Homily of Bishop Denis Nulty for the Chrism Mass
“In the discussions that we have started in the diocese … the one constant recurring theme has been the familiarity parishioners have with their priest in the parish, how much he is valued and appreciated” – Bishop Nulty
I am delighted to welcome the huge numbers of priests and lay faithful from the 56 parishes that together make up the family of our Diocese. I think it’s fair to say that our Chrism Mass is probably the earliest one celebrated here in Ireland, although in parts of Africa the Chrism Mass may take place weeks in advance of Holy Week, because travelling can prove very difficult.

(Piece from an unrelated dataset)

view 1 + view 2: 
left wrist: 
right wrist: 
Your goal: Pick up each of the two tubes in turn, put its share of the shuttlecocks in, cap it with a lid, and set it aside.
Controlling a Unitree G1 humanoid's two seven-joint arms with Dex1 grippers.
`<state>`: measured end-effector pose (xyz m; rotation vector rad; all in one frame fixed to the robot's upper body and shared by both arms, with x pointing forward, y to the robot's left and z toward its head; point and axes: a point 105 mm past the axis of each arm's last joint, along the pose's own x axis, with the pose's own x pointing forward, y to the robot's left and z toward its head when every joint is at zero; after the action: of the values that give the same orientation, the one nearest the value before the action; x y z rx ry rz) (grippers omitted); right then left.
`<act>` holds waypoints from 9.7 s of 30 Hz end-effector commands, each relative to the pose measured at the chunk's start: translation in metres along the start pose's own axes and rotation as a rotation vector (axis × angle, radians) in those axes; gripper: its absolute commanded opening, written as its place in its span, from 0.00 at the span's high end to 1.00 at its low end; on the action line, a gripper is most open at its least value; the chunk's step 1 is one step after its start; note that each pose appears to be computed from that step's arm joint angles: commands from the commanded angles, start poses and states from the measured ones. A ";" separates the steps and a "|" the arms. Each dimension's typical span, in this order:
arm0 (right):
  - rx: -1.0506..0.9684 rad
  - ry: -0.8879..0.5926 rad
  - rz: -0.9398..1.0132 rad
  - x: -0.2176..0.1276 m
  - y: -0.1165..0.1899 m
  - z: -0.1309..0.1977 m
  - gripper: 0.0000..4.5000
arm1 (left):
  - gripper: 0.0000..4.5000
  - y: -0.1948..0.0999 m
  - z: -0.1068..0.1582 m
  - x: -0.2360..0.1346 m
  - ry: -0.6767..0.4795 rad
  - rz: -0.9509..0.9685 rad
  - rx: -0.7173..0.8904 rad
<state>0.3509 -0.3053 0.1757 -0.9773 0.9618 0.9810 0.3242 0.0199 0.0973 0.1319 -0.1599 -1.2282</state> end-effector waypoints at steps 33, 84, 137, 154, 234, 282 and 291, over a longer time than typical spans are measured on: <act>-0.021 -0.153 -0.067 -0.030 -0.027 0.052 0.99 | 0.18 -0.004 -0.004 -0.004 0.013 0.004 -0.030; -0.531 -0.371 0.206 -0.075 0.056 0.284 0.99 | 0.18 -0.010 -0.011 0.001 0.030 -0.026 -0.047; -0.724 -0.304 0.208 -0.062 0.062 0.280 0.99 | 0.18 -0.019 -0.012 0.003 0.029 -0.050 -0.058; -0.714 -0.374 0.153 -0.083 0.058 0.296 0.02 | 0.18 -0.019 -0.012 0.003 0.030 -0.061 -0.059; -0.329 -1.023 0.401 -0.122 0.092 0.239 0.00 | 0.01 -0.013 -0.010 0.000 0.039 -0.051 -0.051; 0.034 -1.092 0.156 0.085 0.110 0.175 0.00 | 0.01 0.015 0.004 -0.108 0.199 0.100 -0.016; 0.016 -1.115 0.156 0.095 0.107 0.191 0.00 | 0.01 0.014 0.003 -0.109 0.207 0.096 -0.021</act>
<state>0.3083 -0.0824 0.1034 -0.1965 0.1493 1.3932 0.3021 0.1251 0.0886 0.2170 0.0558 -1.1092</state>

While we may have travelled from the most southerly point of the diocese at Saint Mullins where the River Barrow becomes tidal, or the most northerly point in Balyna, seat of the famous O’More stronghold, where refuge was offered for priests and people in times of persecution. We may have come from the most westerly point at Clonaslee at the foot of the Slieve Blooms or the most easterly point in Hacketstown where the snow is still evident from the arrival some weeks back of the ‘Beast in the East’, or indeed perhaps we have travelled from any parish in-between. As we travel, we travel as a parish, as a family, as a people, as a diocese, one family in faith.
This evening’s Chrism Mass takes its name from the consecration of the Chrism Oil later in the liturgy – oil that will be used during the coming year, marking the sacramental rhythm of life. Oil that will be used even on those yet unborn as they are welcomed into the Christian family in baptism. Oil that will be used with the sick in hospitals, nursing homes and on pilgrimages. Oil that will be used during Confirmation liturgies and at Ordination ceremonies. In addition to the oils, tonight is about words, words expressed in priestly promises renewed in the presence of parishioners, family and friends.
This is holy ground, this is a sacred story, this is a sacred moment. Let us pause and pray for God’s love and mercy as we call to mind our sins …
The opening line of Saint Luke’s text implies a deep connection with family: “Jesus came to Nazara, where he had been brought up …”. We will stop there a moment, because already we have enough to go on. All of us were or are brought up in families. Family and familiarity are very much connected words. Family is what roots us and often that’s why the pain of those who find it hard to connect with their family penetrates deepest of all.
On Saturday last over in Ballinabranna in Leighlin Parish I celebrated a Confirmation ceremony with the oil of chrism, consecrated at the Chrism Mass in 2017. In this past Chrism Year, from Monday of Holy Week last year to tonight 2,018 young people have been anointed with this oil, from the very same oil stock. On 13 April 13 the confirmandi from Rhode and Clonbullogue will be the first of the new Chrism season to be anointed with this night’s newly consecrated oil, and so the sacramental cycle of Kildare & Leighlin continues.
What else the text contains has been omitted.